As the ice melts, fresh obstacles confront Arctic researchers. Published online 12 October 2011 | Nature 478, 174-177 (2011) | doi:10.1038/478174a
Last month, US researchers took a 4,000-tonne gamble when they steered the Marcus G. Langseth through the Bering Strait and into the Arctic Ocean. The 72-metre research vessel was not built to plow through ice, so it had never ventured that far poleward before.
But the rules are changing quickly in the new north. Managers at the US National Science Foundation (NSF), which owns the ship, decided to send the Langseth into the Arctic after reviewing satellite images that showed that the intended survey area in the Chukchi Sea had been largely clear of ice for four of the past five summers.

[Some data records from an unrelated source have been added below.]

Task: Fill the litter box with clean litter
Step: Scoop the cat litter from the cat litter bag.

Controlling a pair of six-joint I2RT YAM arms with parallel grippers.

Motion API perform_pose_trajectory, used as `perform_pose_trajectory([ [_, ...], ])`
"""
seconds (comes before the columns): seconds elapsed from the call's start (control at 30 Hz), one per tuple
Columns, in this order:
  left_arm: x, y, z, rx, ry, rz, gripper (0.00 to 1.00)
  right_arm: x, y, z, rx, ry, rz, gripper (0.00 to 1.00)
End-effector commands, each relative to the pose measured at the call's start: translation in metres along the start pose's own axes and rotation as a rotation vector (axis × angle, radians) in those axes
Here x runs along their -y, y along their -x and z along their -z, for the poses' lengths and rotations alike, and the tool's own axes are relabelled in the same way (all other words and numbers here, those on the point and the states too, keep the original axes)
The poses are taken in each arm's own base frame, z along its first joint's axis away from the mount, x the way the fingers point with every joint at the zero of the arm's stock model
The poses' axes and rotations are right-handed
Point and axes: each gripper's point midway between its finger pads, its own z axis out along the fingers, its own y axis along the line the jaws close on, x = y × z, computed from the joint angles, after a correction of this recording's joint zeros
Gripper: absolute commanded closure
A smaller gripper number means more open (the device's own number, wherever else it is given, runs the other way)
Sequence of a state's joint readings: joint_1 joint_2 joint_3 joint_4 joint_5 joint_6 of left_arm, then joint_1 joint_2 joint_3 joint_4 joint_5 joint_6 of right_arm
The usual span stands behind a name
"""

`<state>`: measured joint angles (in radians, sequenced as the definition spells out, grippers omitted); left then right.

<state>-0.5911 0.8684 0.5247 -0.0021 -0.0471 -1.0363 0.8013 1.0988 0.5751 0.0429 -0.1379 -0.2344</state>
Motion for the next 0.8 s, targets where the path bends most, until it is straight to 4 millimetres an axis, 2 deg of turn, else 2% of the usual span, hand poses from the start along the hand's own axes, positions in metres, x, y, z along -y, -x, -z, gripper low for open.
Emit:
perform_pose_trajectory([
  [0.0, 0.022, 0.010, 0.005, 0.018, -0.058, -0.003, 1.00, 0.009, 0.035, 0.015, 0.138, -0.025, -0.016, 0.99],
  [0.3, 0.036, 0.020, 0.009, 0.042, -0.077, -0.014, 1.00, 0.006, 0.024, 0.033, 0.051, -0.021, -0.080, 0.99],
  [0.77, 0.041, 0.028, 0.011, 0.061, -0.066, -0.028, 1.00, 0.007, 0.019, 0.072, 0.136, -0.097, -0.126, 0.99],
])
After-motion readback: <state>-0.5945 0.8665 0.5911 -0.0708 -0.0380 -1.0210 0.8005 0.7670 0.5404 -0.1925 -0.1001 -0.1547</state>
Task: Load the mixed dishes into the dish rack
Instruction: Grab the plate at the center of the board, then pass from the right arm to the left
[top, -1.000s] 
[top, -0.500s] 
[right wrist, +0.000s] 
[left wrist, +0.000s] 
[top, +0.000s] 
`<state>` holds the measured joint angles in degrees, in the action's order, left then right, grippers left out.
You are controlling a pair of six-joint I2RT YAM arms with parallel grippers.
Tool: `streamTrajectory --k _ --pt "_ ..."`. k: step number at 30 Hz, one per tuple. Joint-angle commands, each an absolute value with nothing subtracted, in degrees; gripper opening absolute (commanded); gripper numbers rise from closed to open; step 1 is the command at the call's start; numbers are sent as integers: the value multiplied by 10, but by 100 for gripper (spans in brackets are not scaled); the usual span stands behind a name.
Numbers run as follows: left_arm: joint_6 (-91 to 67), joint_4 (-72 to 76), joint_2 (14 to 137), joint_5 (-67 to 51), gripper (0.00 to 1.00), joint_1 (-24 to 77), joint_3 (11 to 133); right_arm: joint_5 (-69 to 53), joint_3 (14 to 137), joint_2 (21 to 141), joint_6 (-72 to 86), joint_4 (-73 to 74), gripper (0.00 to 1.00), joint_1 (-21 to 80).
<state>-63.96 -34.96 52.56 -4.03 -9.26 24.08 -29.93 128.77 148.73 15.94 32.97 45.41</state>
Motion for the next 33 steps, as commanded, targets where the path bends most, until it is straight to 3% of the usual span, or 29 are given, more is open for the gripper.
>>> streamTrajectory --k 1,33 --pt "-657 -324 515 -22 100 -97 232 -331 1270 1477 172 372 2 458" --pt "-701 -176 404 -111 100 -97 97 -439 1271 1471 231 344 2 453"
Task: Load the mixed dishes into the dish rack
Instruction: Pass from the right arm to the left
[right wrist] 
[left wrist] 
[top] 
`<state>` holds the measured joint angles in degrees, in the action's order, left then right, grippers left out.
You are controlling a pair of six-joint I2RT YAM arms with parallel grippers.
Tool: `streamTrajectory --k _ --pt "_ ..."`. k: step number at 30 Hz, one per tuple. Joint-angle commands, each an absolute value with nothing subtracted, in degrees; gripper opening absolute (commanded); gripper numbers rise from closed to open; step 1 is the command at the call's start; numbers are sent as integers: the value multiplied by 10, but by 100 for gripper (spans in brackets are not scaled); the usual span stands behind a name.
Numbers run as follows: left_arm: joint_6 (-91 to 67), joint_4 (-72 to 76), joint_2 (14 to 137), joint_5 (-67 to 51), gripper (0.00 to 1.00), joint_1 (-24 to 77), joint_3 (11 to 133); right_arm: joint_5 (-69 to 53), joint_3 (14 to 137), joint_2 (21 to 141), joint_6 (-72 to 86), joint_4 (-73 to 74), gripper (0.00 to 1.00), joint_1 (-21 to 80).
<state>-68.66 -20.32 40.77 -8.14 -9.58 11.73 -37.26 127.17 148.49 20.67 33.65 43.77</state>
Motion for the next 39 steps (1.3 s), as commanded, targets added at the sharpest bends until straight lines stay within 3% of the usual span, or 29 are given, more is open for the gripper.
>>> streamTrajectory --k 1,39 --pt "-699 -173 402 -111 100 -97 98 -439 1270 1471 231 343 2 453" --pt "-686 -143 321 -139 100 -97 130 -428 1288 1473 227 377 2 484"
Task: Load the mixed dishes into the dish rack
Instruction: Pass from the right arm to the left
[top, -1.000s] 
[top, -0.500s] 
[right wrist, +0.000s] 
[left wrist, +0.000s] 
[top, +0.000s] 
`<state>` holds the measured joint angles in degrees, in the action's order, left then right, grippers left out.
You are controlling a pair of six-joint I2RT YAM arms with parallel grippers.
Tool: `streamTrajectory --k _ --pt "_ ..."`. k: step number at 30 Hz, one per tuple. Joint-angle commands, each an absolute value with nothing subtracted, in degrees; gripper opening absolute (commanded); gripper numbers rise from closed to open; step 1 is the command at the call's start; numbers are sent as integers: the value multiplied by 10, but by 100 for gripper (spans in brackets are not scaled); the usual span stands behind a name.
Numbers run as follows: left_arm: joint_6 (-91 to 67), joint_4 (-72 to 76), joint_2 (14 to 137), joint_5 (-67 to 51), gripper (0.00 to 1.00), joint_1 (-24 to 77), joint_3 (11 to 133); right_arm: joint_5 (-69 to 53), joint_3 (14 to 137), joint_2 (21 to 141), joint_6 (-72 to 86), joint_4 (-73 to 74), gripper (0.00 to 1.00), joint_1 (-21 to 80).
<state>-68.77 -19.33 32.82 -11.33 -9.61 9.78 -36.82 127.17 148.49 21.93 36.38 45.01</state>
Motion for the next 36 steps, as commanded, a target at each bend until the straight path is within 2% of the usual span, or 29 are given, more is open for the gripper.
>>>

In an e-mail to Nature during the cruise, its principal investigator, Bernard Coakley, said: “We are rolling the dice a bit to take her up north.” But the bet paid off for Coakley, a marine geologist at the University of Alaska Fairbanks. Sea-ice coverage was at near-record lows this summer, and the Langseth — due back in dock this week — has not encountered any troubling ice.
With the Arctic warming roughly twice as fast as the rest of the globe, there is more need than ever to monitor the changing conditions there. And the retreating summer sea ice is opening up new options for scientists who want to explore the once difficult-to-reach Arctic waters, allowing them, for example, to use vessels other than icebreakers.